Norbert had something new in his vocabulary, learned from Julie, and he hastened to use it now. “A piece of cake, Doctor. A walk in the park.”
“Hurry up and get the job done,” Stan said. “We want to get rich and get out of here.”
After Badger played the recorder for the crew, there was an utter silence for a brief moment. Spaceship crews, with their volatile mix of people from all walks of life, tend to have low boiling points. The crew of the Dolomite was no exception, particularly since it included a high percentage of criminals.
“What the hell does it mean?” Meg asked.
“It means that a ship like ours was fired upon and destroyed. If they did it to them, then why not to us?”
“Wait a minute!” one of the crew said. “They aren't allowed to do that!”
“What does it matter what they're allowed?” Badger said. “People with power do what they please.”
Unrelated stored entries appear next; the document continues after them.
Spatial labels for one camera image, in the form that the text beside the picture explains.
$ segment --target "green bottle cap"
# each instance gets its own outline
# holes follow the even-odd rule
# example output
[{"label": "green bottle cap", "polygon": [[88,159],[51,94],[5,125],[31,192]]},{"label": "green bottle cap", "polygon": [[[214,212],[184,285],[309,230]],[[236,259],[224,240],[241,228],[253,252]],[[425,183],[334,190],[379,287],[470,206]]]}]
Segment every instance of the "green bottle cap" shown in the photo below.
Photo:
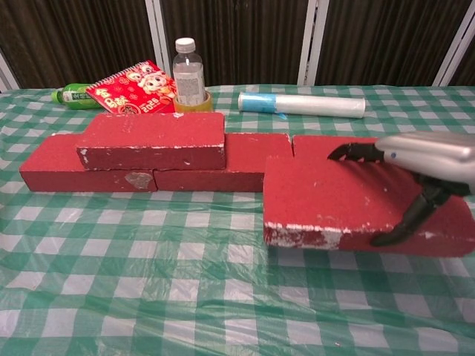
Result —
[{"label": "green bottle cap", "polygon": [[51,99],[56,104],[62,103],[62,98],[60,98],[60,96],[61,96],[61,92],[59,90],[55,90],[54,92],[51,93]]}]

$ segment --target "green bottle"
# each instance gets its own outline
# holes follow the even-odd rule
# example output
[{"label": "green bottle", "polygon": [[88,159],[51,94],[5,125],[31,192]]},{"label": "green bottle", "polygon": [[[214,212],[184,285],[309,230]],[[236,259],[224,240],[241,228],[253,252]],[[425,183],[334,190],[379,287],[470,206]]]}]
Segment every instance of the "green bottle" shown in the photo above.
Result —
[{"label": "green bottle", "polygon": [[86,93],[86,88],[89,84],[69,84],[62,90],[55,90],[51,94],[53,102],[67,105],[71,109],[95,109],[102,106],[89,94]]}]

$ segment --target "table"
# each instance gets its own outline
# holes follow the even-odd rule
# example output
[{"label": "table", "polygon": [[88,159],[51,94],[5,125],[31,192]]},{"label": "table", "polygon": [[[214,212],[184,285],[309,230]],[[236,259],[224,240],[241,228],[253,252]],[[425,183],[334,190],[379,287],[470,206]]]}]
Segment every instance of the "table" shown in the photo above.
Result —
[{"label": "table", "polygon": [[[364,119],[239,113],[240,91],[365,96]],[[475,134],[475,88],[209,88],[228,132]],[[262,194],[31,193],[21,163],[72,111],[0,96],[0,355],[474,355],[475,254],[268,249]],[[475,211],[475,200],[468,200]]]}]

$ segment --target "background wall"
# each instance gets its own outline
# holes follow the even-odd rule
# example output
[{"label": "background wall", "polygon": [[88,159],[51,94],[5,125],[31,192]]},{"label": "background wall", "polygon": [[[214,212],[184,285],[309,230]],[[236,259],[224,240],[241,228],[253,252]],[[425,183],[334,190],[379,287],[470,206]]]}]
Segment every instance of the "background wall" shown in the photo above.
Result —
[{"label": "background wall", "polygon": [[[155,59],[145,1],[0,0],[0,49],[21,88],[95,82]],[[168,61],[194,37],[207,85],[297,83],[309,0],[153,1]],[[329,1],[315,85],[432,85],[471,3]],[[472,41],[450,84],[474,65]]]}]

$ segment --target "red brick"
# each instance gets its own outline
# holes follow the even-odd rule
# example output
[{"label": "red brick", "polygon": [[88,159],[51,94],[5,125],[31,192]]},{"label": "red brick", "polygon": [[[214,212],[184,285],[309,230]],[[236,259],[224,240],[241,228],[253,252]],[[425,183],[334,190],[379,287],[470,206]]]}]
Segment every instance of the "red brick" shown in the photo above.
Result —
[{"label": "red brick", "polygon": [[80,135],[48,137],[23,163],[31,191],[156,191],[151,170],[86,171],[76,153]]},{"label": "red brick", "polygon": [[225,168],[221,113],[96,116],[77,144],[88,170]]},{"label": "red brick", "polygon": [[292,157],[284,133],[227,133],[224,170],[155,171],[163,191],[262,191],[268,156]]},{"label": "red brick", "polygon": [[350,136],[316,136],[296,135],[292,138],[294,156],[304,159],[326,159],[327,156],[339,145],[355,142],[373,143],[373,137],[350,137]]},{"label": "red brick", "polygon": [[[329,141],[327,147],[336,141],[321,139]],[[319,142],[315,149],[327,143]],[[390,231],[400,221],[420,191],[412,174],[394,165],[311,160],[308,156],[269,159],[263,189],[264,240],[287,247],[432,257],[472,252],[475,222],[458,197],[451,197],[405,242],[379,248],[370,245],[375,234]]]}]

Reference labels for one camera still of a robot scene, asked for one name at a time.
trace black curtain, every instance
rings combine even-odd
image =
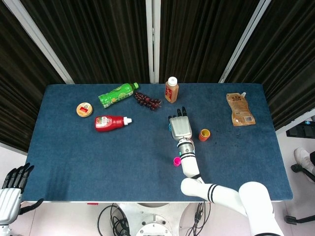
[[[76,84],[149,83],[145,0],[21,0]]]
[[[45,88],[63,80],[0,1],[0,142],[27,151]]]
[[[162,0],[159,82],[217,83],[259,0]]]
[[[271,1],[225,82],[263,84],[275,129],[314,108],[315,1]]]

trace grapes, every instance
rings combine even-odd
[[[155,111],[157,108],[161,107],[162,101],[159,99],[152,99],[148,95],[136,92],[134,98],[137,99],[137,102],[140,106],[149,107],[151,111]]]

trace robotic arm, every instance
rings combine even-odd
[[[178,116],[169,116],[173,139],[181,158],[184,175],[181,191],[187,196],[201,197],[214,204],[233,209],[248,217],[252,236],[284,236],[278,226],[267,188],[258,182],[244,183],[239,192],[217,184],[205,184],[201,178],[191,140],[191,127],[185,108]]]
[[[34,166],[27,163],[11,170],[5,177],[0,189],[0,236],[9,236],[11,232],[9,224],[13,223],[18,215],[34,210],[44,201],[40,199],[31,206],[20,208],[22,194],[33,168]]]

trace brown bottle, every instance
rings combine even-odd
[[[176,77],[169,77],[165,83],[165,98],[170,103],[174,103],[177,99],[179,86]]]

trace shoe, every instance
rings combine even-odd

The crew began quarreling among themselves. Badger waited for them to sort it out. He was pretty sure what conclusion they'd come to. And if, by a remote chance, they didn't, he'd steer them toward it.
He knew that cons were always open to the charge that they were being exploited, a supposition that had proven true too many times in the past. The crew had listened to the flight recorder from the Valparaiso Queen and, aided by Badger's comments, came to their own conclusions.
It was obvious that there was danger out there. Danger that Captain Hoban would soon know about. Danger that impinged directly on the lives of the crew. So what would Hoban do about it?
After a while the first babble of talk died down, and Walter Glint said to Badger, “Captain Hoban will see this soon. What do you think he's going to do about it?”